Problem
Would you reproduce exactly the lines below from the one holding "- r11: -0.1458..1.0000" through the one holding "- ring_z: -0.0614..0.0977", inclusive, and no others?

Input data

^^^^^^^^^^^^^^^^

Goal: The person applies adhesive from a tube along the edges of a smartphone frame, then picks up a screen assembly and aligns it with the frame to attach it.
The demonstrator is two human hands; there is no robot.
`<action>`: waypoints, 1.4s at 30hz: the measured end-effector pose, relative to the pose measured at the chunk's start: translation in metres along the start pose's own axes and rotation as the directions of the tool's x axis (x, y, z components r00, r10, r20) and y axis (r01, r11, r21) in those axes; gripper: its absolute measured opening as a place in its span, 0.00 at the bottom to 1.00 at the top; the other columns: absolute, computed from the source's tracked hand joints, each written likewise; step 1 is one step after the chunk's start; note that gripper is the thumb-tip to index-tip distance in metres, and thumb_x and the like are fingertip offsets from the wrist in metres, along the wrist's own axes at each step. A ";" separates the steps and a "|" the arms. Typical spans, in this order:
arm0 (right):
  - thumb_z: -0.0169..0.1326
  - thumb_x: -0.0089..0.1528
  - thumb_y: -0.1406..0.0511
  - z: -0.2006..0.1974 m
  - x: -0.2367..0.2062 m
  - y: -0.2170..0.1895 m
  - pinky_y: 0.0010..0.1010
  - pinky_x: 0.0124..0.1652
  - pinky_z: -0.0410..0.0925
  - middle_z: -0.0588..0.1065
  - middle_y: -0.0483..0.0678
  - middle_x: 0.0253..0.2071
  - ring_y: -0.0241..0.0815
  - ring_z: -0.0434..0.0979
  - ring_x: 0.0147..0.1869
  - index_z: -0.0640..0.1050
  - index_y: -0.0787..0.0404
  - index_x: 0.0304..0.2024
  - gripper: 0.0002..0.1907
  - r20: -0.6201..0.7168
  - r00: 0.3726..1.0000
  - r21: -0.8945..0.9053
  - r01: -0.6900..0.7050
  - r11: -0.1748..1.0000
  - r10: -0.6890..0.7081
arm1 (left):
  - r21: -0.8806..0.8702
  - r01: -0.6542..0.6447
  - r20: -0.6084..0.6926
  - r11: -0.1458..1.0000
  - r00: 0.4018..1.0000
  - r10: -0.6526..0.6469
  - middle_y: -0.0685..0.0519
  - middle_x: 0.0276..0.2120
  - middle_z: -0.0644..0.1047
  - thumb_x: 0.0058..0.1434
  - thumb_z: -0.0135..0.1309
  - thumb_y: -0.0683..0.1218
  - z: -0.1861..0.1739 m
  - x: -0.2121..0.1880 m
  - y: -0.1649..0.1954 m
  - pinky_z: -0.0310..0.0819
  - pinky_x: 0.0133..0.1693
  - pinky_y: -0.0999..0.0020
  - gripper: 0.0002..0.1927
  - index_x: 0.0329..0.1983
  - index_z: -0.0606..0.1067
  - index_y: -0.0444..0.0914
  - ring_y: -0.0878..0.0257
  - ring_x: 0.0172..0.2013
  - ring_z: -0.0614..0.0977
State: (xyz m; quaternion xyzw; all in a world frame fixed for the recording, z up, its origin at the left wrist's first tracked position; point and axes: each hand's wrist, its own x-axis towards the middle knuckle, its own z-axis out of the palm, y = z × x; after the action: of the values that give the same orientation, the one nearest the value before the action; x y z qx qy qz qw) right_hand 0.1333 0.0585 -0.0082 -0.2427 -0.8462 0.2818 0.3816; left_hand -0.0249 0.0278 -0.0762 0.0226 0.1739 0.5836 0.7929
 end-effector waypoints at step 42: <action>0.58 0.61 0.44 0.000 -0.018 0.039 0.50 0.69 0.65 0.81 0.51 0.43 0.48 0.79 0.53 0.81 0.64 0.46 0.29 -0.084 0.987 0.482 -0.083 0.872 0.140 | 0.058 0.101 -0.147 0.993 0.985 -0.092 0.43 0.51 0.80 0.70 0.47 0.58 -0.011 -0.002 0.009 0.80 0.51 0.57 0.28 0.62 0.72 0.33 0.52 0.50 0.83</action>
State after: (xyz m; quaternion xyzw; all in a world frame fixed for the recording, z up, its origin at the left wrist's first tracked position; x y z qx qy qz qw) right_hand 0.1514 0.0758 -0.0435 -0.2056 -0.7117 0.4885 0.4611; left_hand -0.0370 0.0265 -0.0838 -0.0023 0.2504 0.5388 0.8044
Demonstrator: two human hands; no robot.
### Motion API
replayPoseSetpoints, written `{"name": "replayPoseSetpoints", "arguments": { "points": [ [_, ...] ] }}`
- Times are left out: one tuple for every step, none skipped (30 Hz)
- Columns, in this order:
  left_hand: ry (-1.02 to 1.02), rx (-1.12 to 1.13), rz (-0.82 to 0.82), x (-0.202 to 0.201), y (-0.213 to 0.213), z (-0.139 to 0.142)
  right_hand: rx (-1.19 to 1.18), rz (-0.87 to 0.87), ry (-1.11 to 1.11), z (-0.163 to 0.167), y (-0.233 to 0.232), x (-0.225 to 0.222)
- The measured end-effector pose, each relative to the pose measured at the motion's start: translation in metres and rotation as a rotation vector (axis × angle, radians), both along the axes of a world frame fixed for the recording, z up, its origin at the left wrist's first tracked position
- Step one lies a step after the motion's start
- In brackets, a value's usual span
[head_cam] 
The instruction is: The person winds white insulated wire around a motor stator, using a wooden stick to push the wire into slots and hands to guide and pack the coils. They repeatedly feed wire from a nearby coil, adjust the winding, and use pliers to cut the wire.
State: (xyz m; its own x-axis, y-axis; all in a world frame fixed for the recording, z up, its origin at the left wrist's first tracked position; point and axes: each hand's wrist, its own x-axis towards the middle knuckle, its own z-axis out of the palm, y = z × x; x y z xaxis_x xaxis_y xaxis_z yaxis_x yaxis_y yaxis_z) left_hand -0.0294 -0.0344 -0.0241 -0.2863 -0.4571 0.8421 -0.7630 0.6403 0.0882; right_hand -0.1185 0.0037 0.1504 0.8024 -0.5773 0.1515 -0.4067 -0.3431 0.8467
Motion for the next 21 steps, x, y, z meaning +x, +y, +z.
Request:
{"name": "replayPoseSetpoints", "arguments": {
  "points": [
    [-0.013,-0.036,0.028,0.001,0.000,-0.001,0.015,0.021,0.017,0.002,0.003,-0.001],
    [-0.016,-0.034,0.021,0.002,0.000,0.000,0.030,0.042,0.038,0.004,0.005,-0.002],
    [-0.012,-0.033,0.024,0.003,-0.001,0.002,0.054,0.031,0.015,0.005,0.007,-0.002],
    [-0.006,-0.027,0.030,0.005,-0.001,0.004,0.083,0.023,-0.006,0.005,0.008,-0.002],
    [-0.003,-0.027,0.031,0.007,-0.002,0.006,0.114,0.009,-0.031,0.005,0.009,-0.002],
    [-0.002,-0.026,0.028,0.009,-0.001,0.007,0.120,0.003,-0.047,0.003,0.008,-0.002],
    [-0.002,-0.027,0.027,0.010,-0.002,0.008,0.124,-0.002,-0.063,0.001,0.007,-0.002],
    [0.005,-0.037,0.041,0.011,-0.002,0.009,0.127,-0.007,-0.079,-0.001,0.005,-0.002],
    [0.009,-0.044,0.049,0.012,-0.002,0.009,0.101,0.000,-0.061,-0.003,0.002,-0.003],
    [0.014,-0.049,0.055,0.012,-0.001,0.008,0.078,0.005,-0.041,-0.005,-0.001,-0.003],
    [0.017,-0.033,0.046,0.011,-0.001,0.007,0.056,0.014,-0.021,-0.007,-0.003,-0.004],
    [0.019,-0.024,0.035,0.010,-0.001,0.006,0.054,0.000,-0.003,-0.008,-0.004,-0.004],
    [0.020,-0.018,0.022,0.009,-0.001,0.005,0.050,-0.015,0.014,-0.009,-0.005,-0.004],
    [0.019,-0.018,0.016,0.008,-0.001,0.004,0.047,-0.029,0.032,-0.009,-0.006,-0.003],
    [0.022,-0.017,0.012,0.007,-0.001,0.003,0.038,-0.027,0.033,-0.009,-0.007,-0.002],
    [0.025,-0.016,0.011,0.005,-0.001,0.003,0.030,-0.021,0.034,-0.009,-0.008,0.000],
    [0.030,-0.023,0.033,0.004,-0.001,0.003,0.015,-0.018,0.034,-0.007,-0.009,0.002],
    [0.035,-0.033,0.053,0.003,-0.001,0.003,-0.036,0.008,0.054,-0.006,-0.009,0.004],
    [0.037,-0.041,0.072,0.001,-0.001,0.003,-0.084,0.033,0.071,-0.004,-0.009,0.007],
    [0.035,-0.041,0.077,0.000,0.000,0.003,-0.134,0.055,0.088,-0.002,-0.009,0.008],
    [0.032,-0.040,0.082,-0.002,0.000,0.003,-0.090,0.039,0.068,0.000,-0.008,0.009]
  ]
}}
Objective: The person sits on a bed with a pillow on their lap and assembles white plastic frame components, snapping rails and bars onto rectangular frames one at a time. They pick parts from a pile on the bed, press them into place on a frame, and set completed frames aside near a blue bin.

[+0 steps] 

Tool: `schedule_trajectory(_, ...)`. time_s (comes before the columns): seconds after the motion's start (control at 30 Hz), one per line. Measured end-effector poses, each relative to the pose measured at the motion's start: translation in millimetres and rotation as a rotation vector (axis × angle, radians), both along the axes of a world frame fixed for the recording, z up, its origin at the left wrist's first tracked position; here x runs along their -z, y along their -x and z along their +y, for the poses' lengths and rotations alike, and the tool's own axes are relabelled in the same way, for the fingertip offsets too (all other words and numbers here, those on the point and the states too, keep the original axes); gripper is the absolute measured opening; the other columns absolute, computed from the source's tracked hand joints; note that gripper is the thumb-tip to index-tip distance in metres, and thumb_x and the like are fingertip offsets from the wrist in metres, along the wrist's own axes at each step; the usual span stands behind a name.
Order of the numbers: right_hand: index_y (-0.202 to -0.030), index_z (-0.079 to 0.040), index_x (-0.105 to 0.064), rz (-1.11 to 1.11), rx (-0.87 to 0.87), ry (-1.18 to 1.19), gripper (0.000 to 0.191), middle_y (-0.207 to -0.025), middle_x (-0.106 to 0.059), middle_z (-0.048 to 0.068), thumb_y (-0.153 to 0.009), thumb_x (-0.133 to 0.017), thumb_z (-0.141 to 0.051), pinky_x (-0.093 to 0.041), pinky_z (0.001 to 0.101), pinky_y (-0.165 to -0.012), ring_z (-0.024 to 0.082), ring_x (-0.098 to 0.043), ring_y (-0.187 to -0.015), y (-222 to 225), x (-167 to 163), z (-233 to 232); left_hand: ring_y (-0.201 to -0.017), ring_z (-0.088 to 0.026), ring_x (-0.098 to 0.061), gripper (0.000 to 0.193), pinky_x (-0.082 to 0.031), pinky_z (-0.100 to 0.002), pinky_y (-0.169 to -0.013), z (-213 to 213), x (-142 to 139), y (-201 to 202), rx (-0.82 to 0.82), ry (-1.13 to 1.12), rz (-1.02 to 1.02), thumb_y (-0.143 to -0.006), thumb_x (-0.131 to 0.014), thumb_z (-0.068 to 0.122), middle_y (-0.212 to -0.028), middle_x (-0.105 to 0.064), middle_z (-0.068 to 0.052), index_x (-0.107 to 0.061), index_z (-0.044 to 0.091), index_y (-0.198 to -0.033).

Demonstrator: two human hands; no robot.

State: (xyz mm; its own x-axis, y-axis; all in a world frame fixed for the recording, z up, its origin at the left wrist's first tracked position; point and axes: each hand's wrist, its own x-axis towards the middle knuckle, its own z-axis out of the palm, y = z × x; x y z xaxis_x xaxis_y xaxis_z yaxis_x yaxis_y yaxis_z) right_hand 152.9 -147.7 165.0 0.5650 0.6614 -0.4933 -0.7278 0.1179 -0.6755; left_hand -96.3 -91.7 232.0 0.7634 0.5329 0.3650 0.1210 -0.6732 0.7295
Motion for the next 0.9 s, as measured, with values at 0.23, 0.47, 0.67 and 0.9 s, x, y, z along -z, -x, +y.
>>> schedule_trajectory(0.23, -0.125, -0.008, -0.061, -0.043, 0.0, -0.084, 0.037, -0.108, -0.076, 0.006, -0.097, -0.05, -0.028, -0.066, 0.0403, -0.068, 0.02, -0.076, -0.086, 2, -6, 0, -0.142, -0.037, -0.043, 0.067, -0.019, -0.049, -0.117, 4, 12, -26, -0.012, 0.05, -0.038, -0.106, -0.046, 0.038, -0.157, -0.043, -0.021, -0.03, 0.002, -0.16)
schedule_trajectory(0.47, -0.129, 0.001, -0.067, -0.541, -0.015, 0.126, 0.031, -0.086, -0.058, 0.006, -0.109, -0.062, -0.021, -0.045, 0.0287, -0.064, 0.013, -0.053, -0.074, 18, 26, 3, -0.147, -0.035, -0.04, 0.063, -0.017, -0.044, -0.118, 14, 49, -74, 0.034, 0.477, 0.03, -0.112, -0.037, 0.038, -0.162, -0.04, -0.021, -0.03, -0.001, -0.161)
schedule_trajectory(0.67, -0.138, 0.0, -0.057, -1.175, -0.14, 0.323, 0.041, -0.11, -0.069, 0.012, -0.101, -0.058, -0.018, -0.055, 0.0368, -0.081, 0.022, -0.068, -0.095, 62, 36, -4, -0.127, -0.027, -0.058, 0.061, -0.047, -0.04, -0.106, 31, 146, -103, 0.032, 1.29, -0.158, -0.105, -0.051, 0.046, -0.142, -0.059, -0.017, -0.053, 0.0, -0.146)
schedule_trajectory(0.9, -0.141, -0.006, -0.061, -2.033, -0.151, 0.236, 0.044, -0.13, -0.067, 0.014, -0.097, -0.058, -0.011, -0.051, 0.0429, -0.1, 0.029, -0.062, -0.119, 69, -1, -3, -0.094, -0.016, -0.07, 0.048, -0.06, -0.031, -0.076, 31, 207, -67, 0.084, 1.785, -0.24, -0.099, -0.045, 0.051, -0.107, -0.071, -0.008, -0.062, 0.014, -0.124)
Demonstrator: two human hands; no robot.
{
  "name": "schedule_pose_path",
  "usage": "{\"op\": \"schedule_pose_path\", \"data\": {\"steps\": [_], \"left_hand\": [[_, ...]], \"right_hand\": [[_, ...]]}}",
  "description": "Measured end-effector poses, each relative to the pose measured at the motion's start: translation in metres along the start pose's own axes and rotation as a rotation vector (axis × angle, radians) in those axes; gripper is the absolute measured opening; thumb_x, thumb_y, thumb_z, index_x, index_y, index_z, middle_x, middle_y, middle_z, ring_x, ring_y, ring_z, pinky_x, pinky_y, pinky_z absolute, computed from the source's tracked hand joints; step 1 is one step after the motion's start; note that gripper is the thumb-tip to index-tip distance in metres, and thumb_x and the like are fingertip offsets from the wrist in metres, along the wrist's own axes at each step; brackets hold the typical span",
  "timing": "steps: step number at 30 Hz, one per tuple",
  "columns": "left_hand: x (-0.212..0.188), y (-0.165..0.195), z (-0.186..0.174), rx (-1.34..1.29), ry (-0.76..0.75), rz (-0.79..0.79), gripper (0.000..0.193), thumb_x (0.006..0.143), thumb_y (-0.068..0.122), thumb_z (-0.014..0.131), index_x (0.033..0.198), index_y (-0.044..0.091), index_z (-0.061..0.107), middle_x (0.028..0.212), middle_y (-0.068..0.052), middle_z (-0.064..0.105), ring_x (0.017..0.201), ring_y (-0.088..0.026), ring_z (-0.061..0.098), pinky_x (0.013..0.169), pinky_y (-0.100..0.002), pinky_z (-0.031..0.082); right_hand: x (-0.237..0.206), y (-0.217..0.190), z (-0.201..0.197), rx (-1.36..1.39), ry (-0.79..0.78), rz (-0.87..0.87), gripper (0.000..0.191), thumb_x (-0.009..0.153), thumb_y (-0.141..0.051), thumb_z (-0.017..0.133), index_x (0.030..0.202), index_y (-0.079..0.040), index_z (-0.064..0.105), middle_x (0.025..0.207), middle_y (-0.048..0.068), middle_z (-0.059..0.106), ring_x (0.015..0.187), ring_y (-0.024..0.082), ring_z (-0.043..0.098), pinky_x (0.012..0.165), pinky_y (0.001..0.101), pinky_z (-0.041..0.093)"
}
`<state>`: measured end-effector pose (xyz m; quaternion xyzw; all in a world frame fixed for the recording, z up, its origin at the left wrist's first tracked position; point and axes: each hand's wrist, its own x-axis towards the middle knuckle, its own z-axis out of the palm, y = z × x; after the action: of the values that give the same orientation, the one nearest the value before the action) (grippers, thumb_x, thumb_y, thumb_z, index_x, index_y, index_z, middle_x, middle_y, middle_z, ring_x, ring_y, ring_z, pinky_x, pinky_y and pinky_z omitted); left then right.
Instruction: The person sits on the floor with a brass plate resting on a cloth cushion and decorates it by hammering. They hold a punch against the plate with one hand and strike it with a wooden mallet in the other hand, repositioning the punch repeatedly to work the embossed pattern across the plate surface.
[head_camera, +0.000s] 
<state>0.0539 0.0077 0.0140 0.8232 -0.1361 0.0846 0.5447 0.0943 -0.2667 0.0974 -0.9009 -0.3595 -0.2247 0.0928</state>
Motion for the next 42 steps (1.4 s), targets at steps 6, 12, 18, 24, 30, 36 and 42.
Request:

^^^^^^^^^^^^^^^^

Exercise result
  - r11: -0.1458..1.0000
  - r00: 0.4018..1.0000
  - r10: -0.6526..0.6469
  - middle_y: -0.0685..0.0519
  - middle_x: 0.0276..0.2120
  - middle_z: -0.0644..0.1047
  - thumb_x: 0.0058..0.1434
  - thumb_z: -0.0135..0.1309
  - thumb_y: -0.0683..0.1218
  - z: -0.1861..0.1739 m
  - x: -0.2121..0.1880 m
  - y: -0.1649..0.1954 m
  - pinky_z: -0.0310..0.0819
  - pinky_x: 0.0133..0.1693
  - pinky_y: -0.0999..0.0020
  - gripper: 0.0002..0.1927
  - index_x: 0.0329..0.1983
  - index_z: -0.0606..0.1067
  - index_y: -0.0444..0.0914
  - ring_y: -0.0878..0.0257
  - ring_x: 0.0172..0.2013
  - ring_z: -0.0614..0.0977

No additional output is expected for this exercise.